Copy each line below that has "points".

Items from a data source
- - - -
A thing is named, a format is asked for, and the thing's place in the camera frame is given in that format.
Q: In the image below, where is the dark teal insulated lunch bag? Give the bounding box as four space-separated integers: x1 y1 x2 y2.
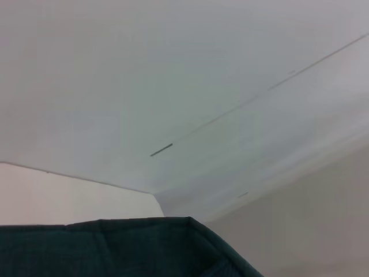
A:
0 216 265 277

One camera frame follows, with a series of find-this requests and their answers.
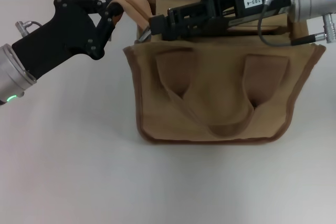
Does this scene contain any khaki canvas food bag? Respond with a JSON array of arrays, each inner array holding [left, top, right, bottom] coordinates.
[[108, 0, 327, 146]]

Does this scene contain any silver zipper pull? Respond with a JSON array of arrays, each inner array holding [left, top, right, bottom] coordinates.
[[135, 26, 152, 44]]

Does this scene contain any grey right gripper cable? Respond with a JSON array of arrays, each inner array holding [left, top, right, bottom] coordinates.
[[257, 0, 336, 47]]

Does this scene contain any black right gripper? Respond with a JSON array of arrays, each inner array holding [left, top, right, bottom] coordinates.
[[149, 0, 292, 41]]

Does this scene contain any left gripper cable connector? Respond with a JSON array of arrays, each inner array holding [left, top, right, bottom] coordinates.
[[14, 19, 43, 37]]

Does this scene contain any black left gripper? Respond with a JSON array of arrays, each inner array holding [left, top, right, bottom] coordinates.
[[12, 0, 124, 79]]

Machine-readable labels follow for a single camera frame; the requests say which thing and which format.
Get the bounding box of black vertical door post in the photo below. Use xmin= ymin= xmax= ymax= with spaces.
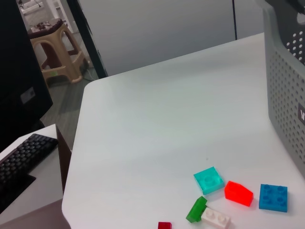
xmin=66 ymin=0 xmax=108 ymax=80

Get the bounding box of beige plastic stool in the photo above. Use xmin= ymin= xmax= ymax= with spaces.
xmin=27 ymin=18 xmax=91 ymax=89

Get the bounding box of black keyboard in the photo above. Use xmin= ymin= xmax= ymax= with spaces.
xmin=0 ymin=133 xmax=60 ymax=191

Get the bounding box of white two-stud plate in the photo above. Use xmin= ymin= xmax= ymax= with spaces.
xmin=201 ymin=207 xmax=232 ymax=229

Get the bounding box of red sloped building brick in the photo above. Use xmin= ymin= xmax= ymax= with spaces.
xmin=224 ymin=180 xmax=254 ymax=207

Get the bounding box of white side desk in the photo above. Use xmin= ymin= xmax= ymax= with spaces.
xmin=0 ymin=124 xmax=72 ymax=229

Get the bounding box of green building brick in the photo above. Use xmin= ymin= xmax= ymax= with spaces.
xmin=185 ymin=196 xmax=208 ymax=224

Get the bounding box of teal flat building brick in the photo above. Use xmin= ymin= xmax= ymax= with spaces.
xmin=193 ymin=166 xmax=225 ymax=196

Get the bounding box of blue flat building brick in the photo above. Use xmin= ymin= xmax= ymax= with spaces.
xmin=258 ymin=183 xmax=288 ymax=213

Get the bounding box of black computer monitor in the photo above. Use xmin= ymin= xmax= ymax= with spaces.
xmin=0 ymin=0 xmax=54 ymax=155

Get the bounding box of grey-green perforated storage bin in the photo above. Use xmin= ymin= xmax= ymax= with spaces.
xmin=263 ymin=0 xmax=305 ymax=179

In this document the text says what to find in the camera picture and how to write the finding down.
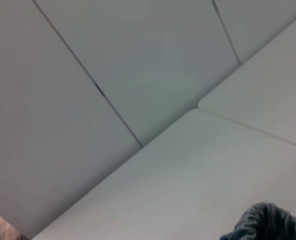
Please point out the blue denim shorts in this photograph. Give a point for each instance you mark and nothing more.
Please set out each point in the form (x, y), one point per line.
(268, 222)

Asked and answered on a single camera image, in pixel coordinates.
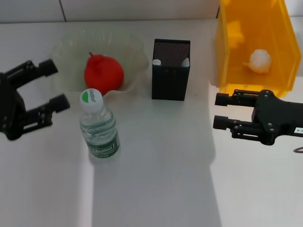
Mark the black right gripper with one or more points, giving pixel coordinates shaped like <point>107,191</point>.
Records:
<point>279,118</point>

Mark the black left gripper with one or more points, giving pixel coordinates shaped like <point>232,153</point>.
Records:
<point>11,111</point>

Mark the grey marker pen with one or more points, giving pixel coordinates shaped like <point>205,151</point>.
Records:
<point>185,63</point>

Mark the white paper ball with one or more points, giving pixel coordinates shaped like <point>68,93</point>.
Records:
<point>259,60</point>

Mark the clear green-label water bottle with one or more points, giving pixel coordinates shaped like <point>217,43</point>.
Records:
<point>99,132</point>

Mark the green utility knife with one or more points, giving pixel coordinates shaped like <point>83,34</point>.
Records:
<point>156,62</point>

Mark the black mesh pen holder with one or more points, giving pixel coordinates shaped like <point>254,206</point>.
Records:
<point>170,80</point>

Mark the green glass fruit bowl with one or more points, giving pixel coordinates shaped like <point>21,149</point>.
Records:
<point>132,59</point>

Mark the yellow plastic bin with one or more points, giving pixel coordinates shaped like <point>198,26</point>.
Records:
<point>258,35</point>

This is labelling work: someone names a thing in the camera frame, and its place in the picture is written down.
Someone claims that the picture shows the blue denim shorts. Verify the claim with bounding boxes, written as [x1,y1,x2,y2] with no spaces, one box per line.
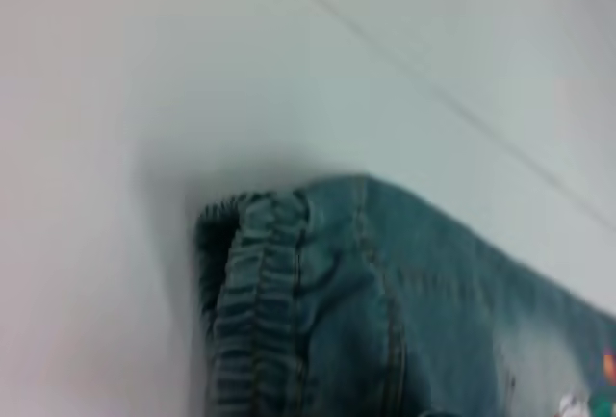
[193,173,616,417]
- - - -
Task solution —
Mark the black right gripper with one or more points, giving pixel coordinates shaped like <point>107,191</point>.
Mark the black left gripper with one or more points, giving pixel coordinates shaped like <point>232,153</point>.
Mark the grey marker pen with one or more points, giving pixel coordinates shaped like <point>205,151</point>.
Mark the white paper ball with one or more points, giving pixel coordinates shaped like <point>68,93</point>.
Mark the clear green-label water bottle with one or more points, giving pixel coordinates shaped like <point>217,43</point>.
Mark the green utility knife with one or more points, giving pixel coordinates shaped like <point>83,34</point>.
Mark the black mesh pen holder with one or more points, giving pixel coordinates shaped like <point>254,206</point>.
Mark the green glass fruit bowl with one or more points, giving pixel coordinates shaped like <point>21,149</point>.
Mark the yellow plastic bin with one or more points, giving pixel coordinates shaped like <point>198,26</point>.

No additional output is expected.